> _Task prompt_:
Scan the data below and copy each line where "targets" occurs.

> _Dataset excerpt_:
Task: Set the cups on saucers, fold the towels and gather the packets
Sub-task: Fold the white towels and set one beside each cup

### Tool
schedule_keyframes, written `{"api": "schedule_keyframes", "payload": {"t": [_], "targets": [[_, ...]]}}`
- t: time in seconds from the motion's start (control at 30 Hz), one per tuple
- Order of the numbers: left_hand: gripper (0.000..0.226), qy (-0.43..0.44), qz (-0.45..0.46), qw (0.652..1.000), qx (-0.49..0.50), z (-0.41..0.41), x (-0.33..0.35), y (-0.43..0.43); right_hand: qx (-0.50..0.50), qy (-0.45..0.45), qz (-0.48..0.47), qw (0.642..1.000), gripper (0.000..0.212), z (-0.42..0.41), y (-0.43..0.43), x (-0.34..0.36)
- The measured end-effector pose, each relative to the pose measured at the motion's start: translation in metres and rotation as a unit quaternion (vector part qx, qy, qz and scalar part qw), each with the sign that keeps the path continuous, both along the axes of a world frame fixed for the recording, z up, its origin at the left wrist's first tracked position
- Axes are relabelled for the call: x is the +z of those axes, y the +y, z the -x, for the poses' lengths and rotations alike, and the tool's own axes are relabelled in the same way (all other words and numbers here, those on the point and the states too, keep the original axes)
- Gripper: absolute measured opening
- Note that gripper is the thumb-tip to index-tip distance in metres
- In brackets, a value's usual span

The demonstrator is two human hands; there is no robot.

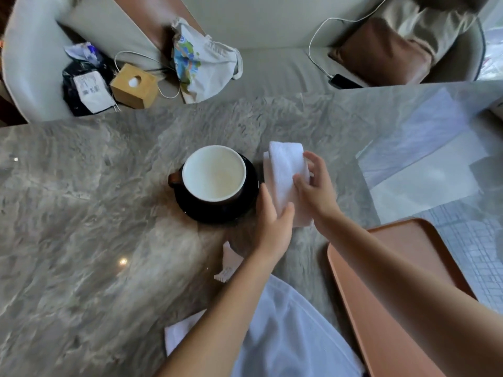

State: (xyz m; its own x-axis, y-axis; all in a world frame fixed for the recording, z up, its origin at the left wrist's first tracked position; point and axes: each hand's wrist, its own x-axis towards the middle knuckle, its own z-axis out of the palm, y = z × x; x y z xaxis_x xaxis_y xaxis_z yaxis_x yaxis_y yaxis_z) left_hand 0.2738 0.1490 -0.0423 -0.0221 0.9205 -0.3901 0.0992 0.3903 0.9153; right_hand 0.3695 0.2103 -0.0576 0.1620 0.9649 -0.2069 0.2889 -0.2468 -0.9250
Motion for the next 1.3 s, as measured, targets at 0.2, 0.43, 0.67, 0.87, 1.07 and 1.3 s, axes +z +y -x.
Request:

> _Expected answer_:
schedule_keyframes, written `{"api": "schedule_keyframes", "payload": {"t": [_], "targets": [[_, ...]]}}`
Motion for the next 1.3 s, as measured, targets at 0.2, 0.43, 0.67, 0.87, 1.07 and 1.3 s, axes +z +y -x.

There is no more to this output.